When people are locked down, they need access to their office computers. We are in many offices and clinics of doctors, dentists, and accountants. For example, accountants need remote access to their QuickBooks. All of them are using our product to enable remote work.

COVID has also accelerated our growth. Our business grew 170% last year.

In remote learning particularly, over 250 colleges and K-12 schools, MIT, Harvard, Stanford, UCLA, USC, and other community colleges have become our customers in the past seven months. They all have physical labs, and they need to enable students to be able to access these lab computers running specialized software like Adobe, AutoCAD, and so forth.

There is remote support too. When the employees are all at home, IT needs to be able to remote support all these employees that are working. It is the same with teachers, they are at home and they might run into some issues.

School IT also needs to be able to operate remotely. There are all these schools and student devices that need help in troubleshooting as needed.

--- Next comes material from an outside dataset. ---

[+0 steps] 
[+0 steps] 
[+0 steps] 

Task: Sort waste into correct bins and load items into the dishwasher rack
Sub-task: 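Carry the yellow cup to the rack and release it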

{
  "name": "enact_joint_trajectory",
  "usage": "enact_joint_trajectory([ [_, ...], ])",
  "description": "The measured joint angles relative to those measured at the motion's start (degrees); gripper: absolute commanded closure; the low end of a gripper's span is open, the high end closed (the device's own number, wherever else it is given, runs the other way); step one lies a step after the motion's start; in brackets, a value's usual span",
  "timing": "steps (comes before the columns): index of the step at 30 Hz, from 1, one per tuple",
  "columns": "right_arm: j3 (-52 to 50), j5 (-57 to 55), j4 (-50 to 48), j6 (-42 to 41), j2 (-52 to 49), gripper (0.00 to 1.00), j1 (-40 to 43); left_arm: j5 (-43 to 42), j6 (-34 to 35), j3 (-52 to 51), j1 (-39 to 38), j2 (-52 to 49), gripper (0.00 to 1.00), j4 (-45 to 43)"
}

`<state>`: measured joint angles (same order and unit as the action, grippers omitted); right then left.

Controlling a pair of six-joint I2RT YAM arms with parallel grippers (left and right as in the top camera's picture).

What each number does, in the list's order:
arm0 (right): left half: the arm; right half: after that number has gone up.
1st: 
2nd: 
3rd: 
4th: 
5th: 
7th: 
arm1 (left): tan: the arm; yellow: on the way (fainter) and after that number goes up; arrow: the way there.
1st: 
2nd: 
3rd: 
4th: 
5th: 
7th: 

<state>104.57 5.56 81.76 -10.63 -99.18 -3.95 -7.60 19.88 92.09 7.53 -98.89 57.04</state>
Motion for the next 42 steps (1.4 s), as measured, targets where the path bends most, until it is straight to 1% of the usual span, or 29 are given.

We have seen all three markets take off.

Sramana Mitra: What does the competitive landscape look like for what you offer?

Mark Lee: Pre-COVID, we primarily competed with LogMeIn and TeamViewer in the marketplace. We have been successful in replacing them in the past several years because our products have higher performance and they are easier to use.

Our products are faster, better, and more cost-effective. We are also easy to do business with and we provide very strong customer support. Our 97 overall user rating from Capterra third-party reviewers is much higher than our competitors' ratings. People love our product.

That is why half of the people who try our product end up buying. It is also a self-service approach. During COVID, everything accelerated, but at the same time, we found that a lot of businesses are embracing our solution to replace or bypass their VPN.

Traditionally, most businesses have been using VPN and RDP. VPN gives too many privileges to the end-user from home. Once you are connected to VPN, there is a lot of potential lateral movement from your home devices which could be infected with malware that will go across the corporate network.

Also, the performance is a big issue with VPN. Imagine that you are connected with a VPN and all of your home traffic is routing to your corporate network. Let’s say we are doing a Zoom meeting. All the video traffic is routing to your corporate network before it goes out to the internet.

It’s a big problem and a big challenge for corporate networks to be able to support so many people on Zoom calls. With Splashtop, your Zoom, Salesforce, and all the other sessions are not routed to your corporate network like a VPN would do. You are just launching the application on your home computer. It’s only when you are accessing corporate assets that you will be using Splashtop applications dedicated for that traffic. It makes it much easier for IT to monitor and secure the entire environment.

Still, I wouldn’t say that we are ripping and replacing the VPN because VPN still has its value for many other usages. However, VPN was never designed for remote access. It doesn’t scale well and has a lot of security challenges. The market is moving towards a different view of trust, a different ecosystem solution to address the shortcoming of today’s VPN solutions.